Quote from Dr. Linkletter
Meemaw: [on the phone] But I want to be clear, this is just one of those... Whatcha call it... Uh, platonic things. We're just having dinner.
Dr. Linkletter: I'll take it. Now, would you prefer a restaurant or some good home cooking? I make seven kinds of soup.
Meemaw: I think I'll just stick with a restaurant.
Dr. Linkletter: Fair enough, but one day, you'll try my mushroom barley, and your taste buds will swoon.
Meemaw: Good night, Grant. [starts to put down phone]

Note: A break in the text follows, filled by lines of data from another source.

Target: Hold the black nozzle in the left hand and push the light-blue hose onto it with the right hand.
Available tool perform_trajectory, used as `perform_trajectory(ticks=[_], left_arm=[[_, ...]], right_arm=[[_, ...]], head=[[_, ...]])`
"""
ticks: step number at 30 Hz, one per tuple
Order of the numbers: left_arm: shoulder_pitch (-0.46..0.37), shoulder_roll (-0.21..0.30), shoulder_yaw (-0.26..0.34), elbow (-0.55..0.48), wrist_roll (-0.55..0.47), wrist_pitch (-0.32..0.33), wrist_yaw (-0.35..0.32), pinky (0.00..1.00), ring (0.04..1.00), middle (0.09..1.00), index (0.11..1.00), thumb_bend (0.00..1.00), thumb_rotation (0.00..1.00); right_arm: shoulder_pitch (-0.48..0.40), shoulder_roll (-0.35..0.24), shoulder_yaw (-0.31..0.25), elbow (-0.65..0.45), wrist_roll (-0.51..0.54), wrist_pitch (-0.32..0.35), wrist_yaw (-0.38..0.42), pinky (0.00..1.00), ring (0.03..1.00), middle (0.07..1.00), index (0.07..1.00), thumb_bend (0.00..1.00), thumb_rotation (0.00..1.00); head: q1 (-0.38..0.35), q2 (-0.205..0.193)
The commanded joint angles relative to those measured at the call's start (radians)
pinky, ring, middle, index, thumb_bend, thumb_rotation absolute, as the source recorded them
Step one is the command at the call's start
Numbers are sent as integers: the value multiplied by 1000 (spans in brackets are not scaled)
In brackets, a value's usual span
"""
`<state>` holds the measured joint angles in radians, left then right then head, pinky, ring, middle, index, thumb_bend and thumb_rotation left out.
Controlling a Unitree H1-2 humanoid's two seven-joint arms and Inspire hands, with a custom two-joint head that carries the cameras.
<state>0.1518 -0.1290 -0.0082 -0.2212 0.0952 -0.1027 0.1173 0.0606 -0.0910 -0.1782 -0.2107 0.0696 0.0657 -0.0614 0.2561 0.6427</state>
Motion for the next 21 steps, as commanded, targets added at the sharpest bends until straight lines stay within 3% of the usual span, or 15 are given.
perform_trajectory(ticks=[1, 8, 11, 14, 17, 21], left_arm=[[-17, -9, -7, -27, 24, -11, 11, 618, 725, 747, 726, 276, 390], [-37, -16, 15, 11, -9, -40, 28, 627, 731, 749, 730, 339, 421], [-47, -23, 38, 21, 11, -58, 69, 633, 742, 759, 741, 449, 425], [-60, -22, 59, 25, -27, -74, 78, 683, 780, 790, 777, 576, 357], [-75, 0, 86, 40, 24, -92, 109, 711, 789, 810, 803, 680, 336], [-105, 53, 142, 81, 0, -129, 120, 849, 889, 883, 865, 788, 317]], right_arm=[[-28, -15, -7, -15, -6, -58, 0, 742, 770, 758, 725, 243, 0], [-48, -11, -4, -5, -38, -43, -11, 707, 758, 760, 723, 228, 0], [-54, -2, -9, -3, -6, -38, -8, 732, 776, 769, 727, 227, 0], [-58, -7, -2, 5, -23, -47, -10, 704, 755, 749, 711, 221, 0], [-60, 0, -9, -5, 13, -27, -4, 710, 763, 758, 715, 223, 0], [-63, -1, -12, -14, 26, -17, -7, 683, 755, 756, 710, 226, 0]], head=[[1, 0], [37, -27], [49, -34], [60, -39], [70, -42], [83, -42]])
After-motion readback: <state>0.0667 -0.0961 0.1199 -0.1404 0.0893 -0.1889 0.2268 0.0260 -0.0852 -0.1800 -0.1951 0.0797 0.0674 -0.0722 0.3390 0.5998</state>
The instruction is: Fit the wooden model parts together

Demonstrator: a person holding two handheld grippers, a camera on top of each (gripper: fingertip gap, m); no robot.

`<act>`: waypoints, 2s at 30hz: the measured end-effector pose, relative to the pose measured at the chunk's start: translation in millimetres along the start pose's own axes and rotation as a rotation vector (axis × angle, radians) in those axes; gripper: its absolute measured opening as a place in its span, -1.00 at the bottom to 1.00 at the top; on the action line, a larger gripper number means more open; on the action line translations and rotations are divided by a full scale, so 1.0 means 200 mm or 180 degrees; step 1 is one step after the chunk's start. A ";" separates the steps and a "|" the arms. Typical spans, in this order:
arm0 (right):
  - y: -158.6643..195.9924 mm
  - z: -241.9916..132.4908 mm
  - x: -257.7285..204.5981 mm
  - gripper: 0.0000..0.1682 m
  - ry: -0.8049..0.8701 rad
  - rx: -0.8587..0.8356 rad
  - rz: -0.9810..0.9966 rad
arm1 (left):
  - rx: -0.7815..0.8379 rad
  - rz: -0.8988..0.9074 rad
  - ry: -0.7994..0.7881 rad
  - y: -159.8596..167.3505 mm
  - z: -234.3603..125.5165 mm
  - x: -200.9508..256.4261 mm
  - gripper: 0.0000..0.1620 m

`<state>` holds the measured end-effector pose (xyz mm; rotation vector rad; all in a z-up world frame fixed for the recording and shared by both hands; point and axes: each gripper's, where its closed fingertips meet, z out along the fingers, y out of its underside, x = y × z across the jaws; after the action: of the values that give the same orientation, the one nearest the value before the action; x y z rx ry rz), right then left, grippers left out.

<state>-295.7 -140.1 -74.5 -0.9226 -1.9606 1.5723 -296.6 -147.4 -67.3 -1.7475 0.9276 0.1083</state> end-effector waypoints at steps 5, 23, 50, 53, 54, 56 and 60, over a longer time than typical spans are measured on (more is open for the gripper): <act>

Dr. Linkletter: The secret is how long I cook the onions.
Quote from Dr. Linkletter
Meemaw: So... this is unexpected.
Dr. Linkletter: Well, I know you like margaritas, so my first thought was a Mexican restaurant.
Meemaw: Good thought.
Dr. Linkletter: But I assumed other men had come to that same conclusion.
Meemaw: They have.
Dr. Linkletter: Which led me to Polynesian fare. I like to think of the Mai Tai as the margarita of the South Pacific.
Meemaw: You don't do anything on a whim, do you?
Dr. Linkletter: Did once, didn't like it.
Quote from Sheldon
Missy: We could let people punch you for a buck.
Sheldon: No, all our profit would just go to medical expenses.
Quote from Meemaw
George: What are you doing here?
Meemaw: I ran out of beer at home, didn't feel like driving to the store.
George: Oh, so you just waltz in and help yourself?
Meemaw: 'Bout sums it up. [hands George a beer]
George: I'm changing the locks.
Meemaw: [laughs] Cheers.
Quote from Dr. Linkletter
Meemaw: [answers phone] Hello?
Dr. Linkletter: Connie. Grant Linkletter.
Meemaw: Hello, Grant. What can I do for you?
Dr. Linkletter: Well, I looked at my calendar and realized it's been six weeks since I last asked you out, so I thought I'd give it another shot.
Meemaw: You ask me out every six weeks?
Dr. Linkletter: Used to be nine, but we're not getting any younger.
Quote from Dr. Linkletter
Dr. Linkletter: [on the phone with a restaurant] Yes, two people at 8:00.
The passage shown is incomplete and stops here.